The two-year ordeal of surgeries, hardware removal, and rehab, which included several months on crutches after each operation, underscored her need for an extended community. Friends delivered meals, cared for her cats, made CD mixes of their favorite songs.

"I called to get an appointment with the fertility doctor days after my screws came out," Talissa says. "I was ready to go at that point."

She'd briefly considered finding a friend — or even a willing stranger she could locate online — to donate sperm and co-parent but decided those scenarios were too risky. Instead, she turned to a sperm bank that offered an open-identity option so that any offspring could someday be in contact with the donor.

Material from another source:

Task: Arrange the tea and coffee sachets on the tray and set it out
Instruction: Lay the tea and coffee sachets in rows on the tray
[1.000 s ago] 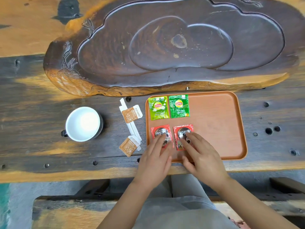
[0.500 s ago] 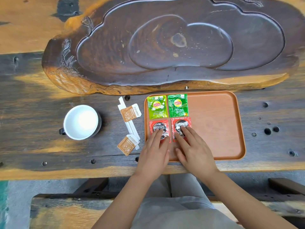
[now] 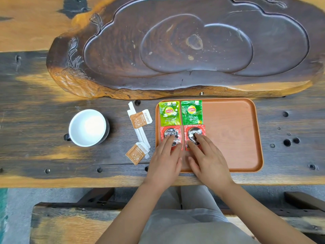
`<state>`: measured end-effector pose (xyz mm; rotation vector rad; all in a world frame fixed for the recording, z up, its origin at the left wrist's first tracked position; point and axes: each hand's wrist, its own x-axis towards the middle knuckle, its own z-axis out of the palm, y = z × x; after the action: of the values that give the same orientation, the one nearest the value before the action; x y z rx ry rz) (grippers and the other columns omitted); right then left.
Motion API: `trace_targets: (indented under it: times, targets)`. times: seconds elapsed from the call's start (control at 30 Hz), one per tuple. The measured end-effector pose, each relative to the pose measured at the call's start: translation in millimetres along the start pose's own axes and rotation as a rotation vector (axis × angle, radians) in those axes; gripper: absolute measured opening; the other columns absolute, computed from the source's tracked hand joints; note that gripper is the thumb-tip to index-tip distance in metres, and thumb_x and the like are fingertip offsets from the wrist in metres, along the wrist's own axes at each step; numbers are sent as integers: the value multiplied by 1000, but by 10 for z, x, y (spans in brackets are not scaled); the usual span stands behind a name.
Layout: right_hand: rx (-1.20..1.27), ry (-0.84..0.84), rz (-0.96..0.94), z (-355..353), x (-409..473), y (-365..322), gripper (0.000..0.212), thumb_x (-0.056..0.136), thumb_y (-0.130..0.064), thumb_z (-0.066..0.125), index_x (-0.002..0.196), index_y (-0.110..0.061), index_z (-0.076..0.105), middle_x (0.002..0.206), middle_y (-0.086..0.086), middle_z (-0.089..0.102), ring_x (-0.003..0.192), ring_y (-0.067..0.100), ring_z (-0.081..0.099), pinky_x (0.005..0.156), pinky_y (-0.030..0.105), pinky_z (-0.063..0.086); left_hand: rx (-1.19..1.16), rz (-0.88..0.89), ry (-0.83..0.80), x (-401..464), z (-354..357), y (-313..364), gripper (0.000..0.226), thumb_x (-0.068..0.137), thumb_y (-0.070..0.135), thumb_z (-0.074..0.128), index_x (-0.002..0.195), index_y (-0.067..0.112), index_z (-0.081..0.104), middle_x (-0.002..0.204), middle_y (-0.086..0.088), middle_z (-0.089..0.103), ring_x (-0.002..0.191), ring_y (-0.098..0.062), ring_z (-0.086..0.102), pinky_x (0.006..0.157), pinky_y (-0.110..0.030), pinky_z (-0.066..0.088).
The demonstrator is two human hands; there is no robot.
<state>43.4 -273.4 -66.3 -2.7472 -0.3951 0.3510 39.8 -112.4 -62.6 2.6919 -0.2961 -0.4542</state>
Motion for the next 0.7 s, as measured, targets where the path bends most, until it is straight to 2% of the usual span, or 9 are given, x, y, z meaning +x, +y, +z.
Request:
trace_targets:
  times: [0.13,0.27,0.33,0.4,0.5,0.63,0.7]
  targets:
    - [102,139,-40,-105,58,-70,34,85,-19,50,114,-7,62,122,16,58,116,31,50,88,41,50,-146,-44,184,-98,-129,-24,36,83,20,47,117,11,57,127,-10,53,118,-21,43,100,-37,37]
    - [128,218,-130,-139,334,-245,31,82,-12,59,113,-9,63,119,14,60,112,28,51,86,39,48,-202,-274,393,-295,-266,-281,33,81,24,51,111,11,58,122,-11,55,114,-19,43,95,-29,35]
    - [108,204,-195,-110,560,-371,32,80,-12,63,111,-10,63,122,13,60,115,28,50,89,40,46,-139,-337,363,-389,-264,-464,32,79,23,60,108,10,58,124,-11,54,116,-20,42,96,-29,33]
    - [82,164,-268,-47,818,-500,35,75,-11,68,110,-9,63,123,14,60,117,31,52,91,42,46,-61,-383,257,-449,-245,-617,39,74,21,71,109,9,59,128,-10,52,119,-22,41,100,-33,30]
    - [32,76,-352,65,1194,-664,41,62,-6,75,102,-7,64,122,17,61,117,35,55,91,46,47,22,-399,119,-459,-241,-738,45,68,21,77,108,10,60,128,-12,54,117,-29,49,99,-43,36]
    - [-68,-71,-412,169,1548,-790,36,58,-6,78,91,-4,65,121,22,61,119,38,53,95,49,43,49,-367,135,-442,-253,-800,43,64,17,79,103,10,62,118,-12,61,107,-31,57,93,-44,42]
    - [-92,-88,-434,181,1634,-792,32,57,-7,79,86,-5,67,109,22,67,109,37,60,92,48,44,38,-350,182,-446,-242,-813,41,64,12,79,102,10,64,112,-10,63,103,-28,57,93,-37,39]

Initially, Talissa focused only on prospective donors' medical histories. "But I realized this was a real person whom my child could potentially meet." She worried about how a donor's traits might unfurl in the life of her yet-to-be-conceived child: If she chose a nonwhite donor in the effort to avoid Ashkenazi-related genetic diseases, would her child grow up with an unwelcome sense of being different?

"The least complicated thing for the kid was for him or her to look as much like me as possible. I'm short. I intentionally didn't pick tall donors. I didn't want some distinctive marker of the parent who's not here."

In the end, it was the voice that swayed her: an audio interview with a donor who sounded friendly, funny, and thoughtful. "I thought: I would be friends with this guy," Talissa says.

Because she was over 35, she opted for IVF, which included chromosomal screenings of fertilized embryos and would, she hoped, reduce the chances of miscarriage. That meant injections of follicle-stimulating hormones, an egg-retrieval process that left her feeling miserable, and a series of shrinking numbers: from 23 eggs to just two genetically intact, fertilized embryos.

At one point, a nurse told Talissa she would need help. "There was one injection she said I couldn't possibly give myself, an intramuscular injection in the back of the hip. I thought: Well, I have to. That's the way I feel about single parenthood in general: I'm doing this alone; I'm doing the things I have to do." She figured out how to reach behind and plunge the needle into the fleshy spot.

It took a second round of IVF, and a third embryo transfer, to work the charm. Talissa already knew her child would be a boy. "I saw this embryo that turned into him when it was under a microscope. There's something weirdly sweet about that."

Then came the phone call, the election, and the strange season to follow. "The whole country was focused on our future. I was also focused on future, but in a different way." Seeing ultrasound images and hearing a small, percussive heartbeat still seemed abstract, disconnected from an actual person, but her son's rib-bruising kicks were undeniable.

In fact, those kicks were the subject of their first conversation: the baby was pummeling in response to loud applause at a high school graduation Talissa attended, and she firmly pushed his foot away from the spot that hurt. "I realized I could interact with this baby," she says. "We came to a kind of agreement about where that foot should go."

She'd set a modest bar for labor and delivery at Pennsylvania Hospital: no exhaustive research, no meticulous birth plan, only a hope that both she and the baby would emerge healthy. They did, ultimately — despite an emergency C-section at 41 weeks, post-partum blood transfusions for Talissa, and two days in the NICU for Zev because of an infection. "I didn't have the kind of blissful early days that people, honestly or dishonestly, report having had at home with their newborns."

The joy, she says, comes now: When she wakes to see Zev staring delightedly at his hands or transfixed by light streaming through a window. "He loves the sky. He loves people singing to him. He just discovered cats this week. He laughs about everything."

The world stumbles on; Talissa reads the news on her phone while nursing, her focus shifting from global to hyper-local, from the president to the baby in her lap. "I have hope in the future generation because it's here with me all the time," she says. "I have to believe that he's going to grow up and help fix things."